- **Work instruction**: Once the pictures are set aside, transcribe each line of the data exactly.

- **Data shown**:
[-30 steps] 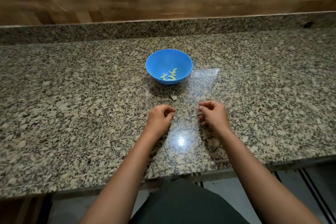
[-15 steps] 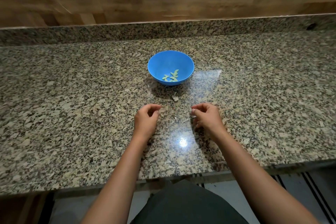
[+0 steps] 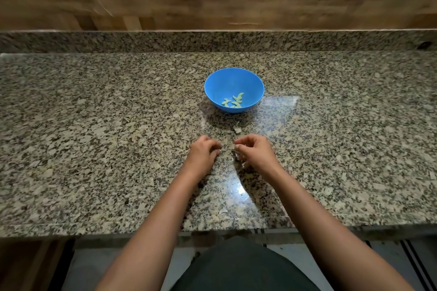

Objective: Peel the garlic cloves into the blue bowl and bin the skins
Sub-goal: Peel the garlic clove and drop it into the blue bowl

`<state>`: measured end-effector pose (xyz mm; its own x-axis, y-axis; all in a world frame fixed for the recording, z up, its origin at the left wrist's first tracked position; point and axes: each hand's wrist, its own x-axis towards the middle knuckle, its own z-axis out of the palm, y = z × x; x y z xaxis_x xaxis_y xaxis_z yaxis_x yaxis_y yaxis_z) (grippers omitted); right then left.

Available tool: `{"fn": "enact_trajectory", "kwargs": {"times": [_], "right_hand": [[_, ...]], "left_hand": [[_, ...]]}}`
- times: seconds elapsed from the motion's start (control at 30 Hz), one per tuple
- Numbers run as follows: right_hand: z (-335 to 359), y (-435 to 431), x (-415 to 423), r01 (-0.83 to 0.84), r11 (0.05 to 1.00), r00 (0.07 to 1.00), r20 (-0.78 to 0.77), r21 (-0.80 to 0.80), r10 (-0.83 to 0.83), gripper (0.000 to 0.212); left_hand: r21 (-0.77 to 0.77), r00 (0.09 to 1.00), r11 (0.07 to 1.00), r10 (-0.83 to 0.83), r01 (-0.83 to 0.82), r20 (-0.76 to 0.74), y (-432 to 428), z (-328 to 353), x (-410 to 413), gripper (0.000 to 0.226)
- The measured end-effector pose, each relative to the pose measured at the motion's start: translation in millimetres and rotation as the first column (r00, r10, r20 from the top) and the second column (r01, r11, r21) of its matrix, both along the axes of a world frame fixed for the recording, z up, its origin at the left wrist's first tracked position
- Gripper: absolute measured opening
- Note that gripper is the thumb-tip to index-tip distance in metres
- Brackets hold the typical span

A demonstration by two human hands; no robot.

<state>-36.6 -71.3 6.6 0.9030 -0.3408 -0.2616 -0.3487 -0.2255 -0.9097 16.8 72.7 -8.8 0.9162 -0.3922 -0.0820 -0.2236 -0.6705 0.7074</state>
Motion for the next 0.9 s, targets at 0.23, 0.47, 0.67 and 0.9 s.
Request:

- **Answer to this exercise**:
[-30 steps] 
[-15 steps] 
[+0 steps] 

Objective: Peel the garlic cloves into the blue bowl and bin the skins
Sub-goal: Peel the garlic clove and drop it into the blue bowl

`<state>`: measured end-effector pose (xyz mm; its own x-axis, y-axis; all in a world frame fixed for the recording, z up, its origin at the left wrist's first tracked position; point and axes: each hand's wrist, its own x-axis towards the middle knuckle, its own z-axis out of the palm, y = z × x; x y z xaxis_x xaxis_y xaxis_z yaxis_x yaxis_y yaxis_z) (grippers omitted); right then left.

Available tool: `{"fn": "enact_trajectory", "kwargs": {"times": [_], "right_hand": [[_, ...]], "left_hand": [[_, ...]]}}`
- times: seconds elapsed from the motion's start (control at 30 Hz), one per tuple
- Numbers run as follows: right_hand: z (-335 to 359), y (-435 to 431), x (-415 to 423), r01 (-0.83 to 0.84), r11 (0.05 to 1.00), r00 (0.07 to 1.00), r20 (-0.78 to 0.77), r21 (-0.80 to 0.80), r10 (-0.83 to 0.83), gripper (0.000 to 0.212); left_hand: r21 (-0.77 to 0.77), r00 (0.09 to 1.00), r11 (0.07 to 1.00), r10 (-0.83 to 0.83), r01 (-0.83 to 0.82), r20 (-0.76 to 0.74), y (-432 to 428), z (-328 to 353), x (-410 to 413), gripper (0.000 to 0.226)
- The measured end-effector pose, each relative to the pose measured at the motion's start: translation in millimetres and rotation as the first column (r00, r10, r20 from the top) and the second column (r01, r11, r21) of its matrix, both along the axes of a world frame fixed for the recording, z up, its origin at the left wrist's first tracked position
- Gripper: absolute measured opening
- Note that gripper is the thumb-tip to index-tip distance in metres
- Brackets hold the typical span

A demonstration by two human hands; no robot.

<state>-36.6 -71.3 6.6 0.9030 -0.3408 -0.2616 -0.3487 -0.2255 -0.9097 16.8 72.7 -8.8 0.9162 -0.3922 -0.0820 -0.2236 -0.6705 0.7074</state>
Motion for the next 0.9 s, targets at 0.23, 0.47, 0.67 and 0.9 s.
Request:

The output has been completed.